Around them every weapon came up at once. Shige hung in Nathan’s grip and raised both hands toward his group immediately, palm out.
"Stop! Don’t move!" Shige shouted.
They froze.
Shige exhaled slowly, one hand wrapped around Nathan’s forearm to steady himself, looking up at him with an expression that had moved past alarm and into something more resigned and practical.
"I apologize for the unfriendly behavior," he said.
"Who are you," Nathan asked.
"My name is Shigeru. This is my group. We finished a job and were heading toward Minami-Kyoto for the festival when we crossed your path. That part was the truth." He held Nathan’s gaze steadily. "We are mercenaries. We work for coin and nothing else."
"Then what were you planning to do with us," Nathan said.
"Nothing hostile. I wanted to confirm who you were. With the festival drawing people from everywhere, it pays to know who you’re sleeping next to. You and the woman don’t move or watch like ordinary travelers and the disguise made it more suspicious, not less. I wanted to be sure you weren’t a danger to anyone in that city." He paused. "That is all."
"Dangerous," Nathan said, his eyes narrowing slightly. "And what have you decided?"
Shigeru looked at him carefully for a moment. "Are you a ronin?"
"No."
"Why are you heading to Minami-Kyoto?"
"That doesn’t concern you," Nathan said.
Shigeru was quiet for a beat, and then his voice dropped into something more direct. "Are you going there to harm innocent people?"
The question landed differently than the ones before it. There was a weight behind it, a genuine seriousness that had nothing theatrical about it. Nathan looked at the man hanging in his grip and found something almost worth smiling at in the directness of it.
He was not just a mercenary with a good nose for danger. There was something else underneath it.
"No," Nathan said. "I don’t harm innocent people. I have my own reasons for going there, but they have nothing to do with the innocent."
He released his grip and Shigeru dropped back onto his feet, rolling his shoulder once and reaching up to rub the back of his neck.

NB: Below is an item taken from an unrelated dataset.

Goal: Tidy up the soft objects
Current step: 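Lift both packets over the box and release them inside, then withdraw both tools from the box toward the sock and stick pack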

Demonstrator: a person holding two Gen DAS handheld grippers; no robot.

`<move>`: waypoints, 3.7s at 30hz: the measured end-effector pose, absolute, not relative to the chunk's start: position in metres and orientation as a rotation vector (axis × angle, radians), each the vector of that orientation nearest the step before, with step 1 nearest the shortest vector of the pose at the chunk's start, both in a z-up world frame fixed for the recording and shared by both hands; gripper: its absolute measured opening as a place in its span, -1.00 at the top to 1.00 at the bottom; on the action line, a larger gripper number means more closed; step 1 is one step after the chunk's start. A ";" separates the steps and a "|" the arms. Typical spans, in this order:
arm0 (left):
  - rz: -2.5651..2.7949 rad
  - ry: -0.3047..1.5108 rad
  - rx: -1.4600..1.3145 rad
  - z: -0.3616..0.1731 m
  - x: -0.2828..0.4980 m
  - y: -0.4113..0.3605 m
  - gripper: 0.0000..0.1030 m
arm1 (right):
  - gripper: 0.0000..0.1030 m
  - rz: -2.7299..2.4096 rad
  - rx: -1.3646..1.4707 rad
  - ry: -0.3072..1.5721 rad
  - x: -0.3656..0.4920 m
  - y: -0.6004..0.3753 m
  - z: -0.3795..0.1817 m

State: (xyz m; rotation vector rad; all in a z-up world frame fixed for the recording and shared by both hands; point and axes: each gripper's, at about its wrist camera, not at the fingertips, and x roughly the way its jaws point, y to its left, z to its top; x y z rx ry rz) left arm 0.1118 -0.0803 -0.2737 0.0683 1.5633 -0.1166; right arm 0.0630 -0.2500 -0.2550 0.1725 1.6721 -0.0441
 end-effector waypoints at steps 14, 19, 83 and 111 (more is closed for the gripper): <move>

Around the clearing the tension that had been pulled tight began to loosen, weapons lowering, breath returning to normal.
Shigeru looked at Nathan for a moment and then smiled, slow and genuine. "You seem like a man who means what he says."
Nathan did not respond to that and simply turned and walked back toward the tent.
"I hope we can still travel together to Minami-Kyoto," Shigeru called after him.
"Do whatever you want," Nathan replied without turning around.
He kept walking, already thinking through the practical logic of it. A group of recognized mercenaries traveling the road to a festival was about as unremarkable as it got. Whatever questions their disguise might invite on its own, it invited considerably fewer when attached to a group that belonged there naturally. Shigeru and his people were not a threat. He had confirmed that and it was enough.
The rest could sort itself out on the road.